* _PROBLEM_:
Below is a listing to copy exactly; no image goes into the copy.

* _GIVEN DATA_:
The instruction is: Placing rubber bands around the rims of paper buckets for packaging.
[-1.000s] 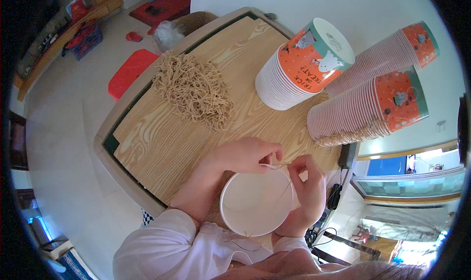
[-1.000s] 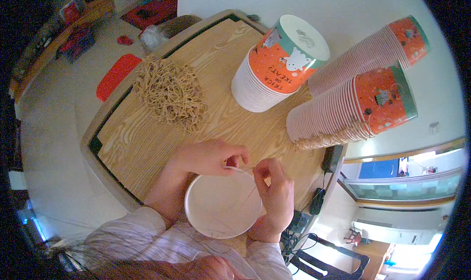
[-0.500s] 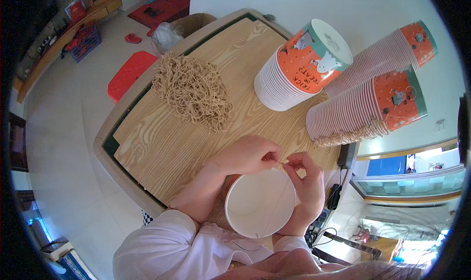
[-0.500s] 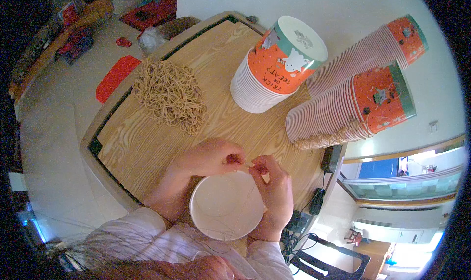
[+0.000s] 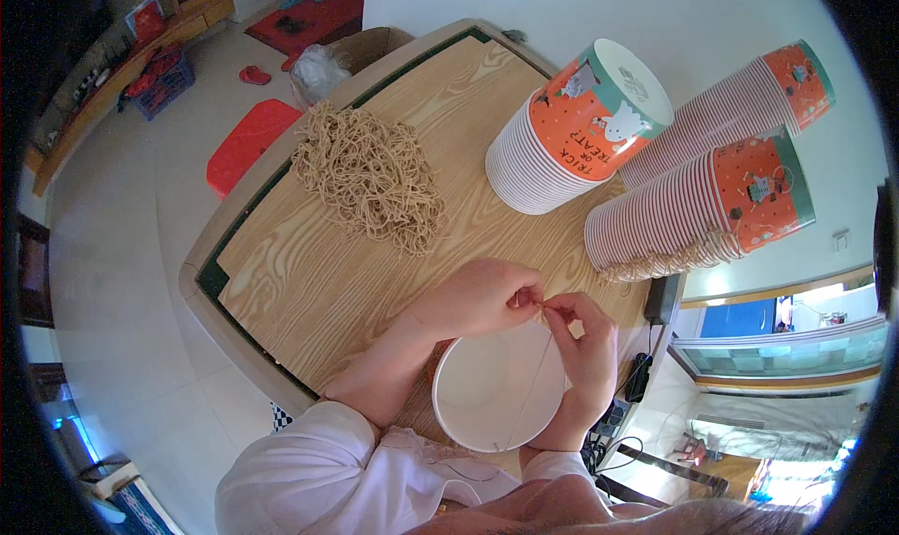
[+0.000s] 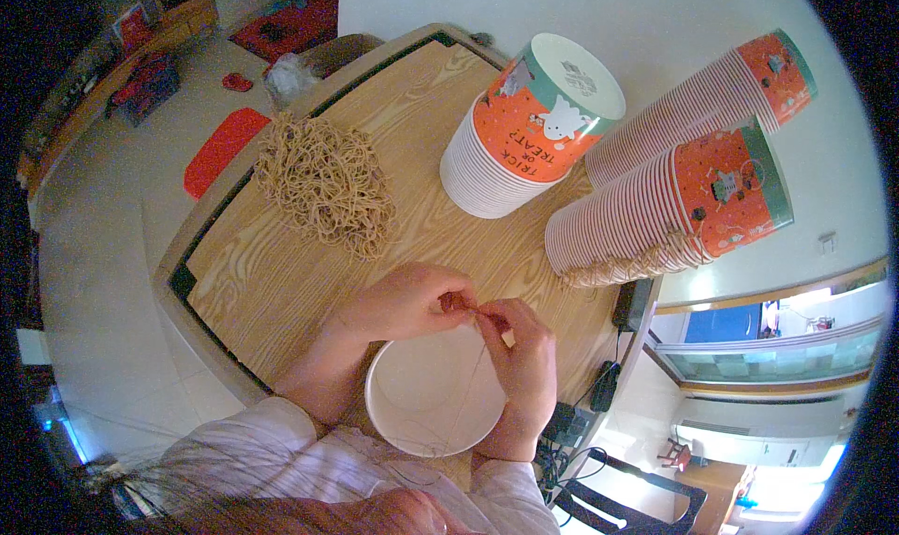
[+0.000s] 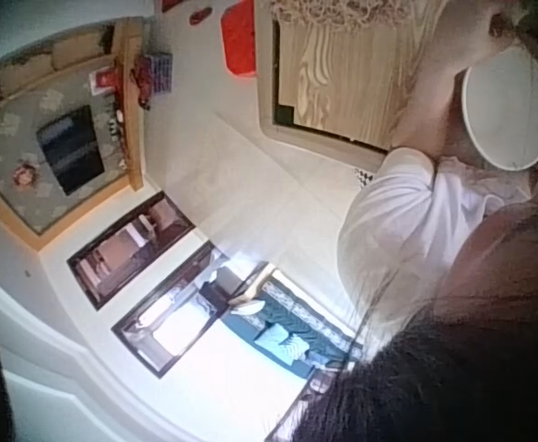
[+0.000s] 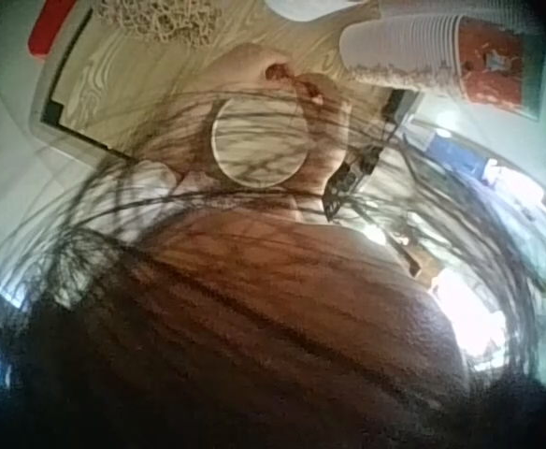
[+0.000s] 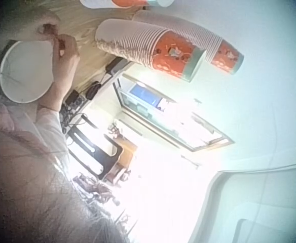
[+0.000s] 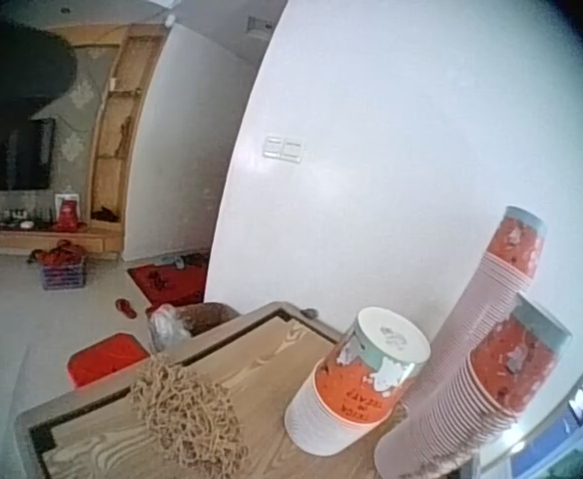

* _REPLY TO THE TASK_:
The instruction is: Placing rubber bands around the rims of paper buckets for packaging.
[-1.000s] 
[-1.000s] 
[-0.500s] 
[-0.500s] 
[+0.000s] 
[+0.000s] 
[+0.000s] 
[+0.000s] 
[+0.000s] 
[+0.000s] 

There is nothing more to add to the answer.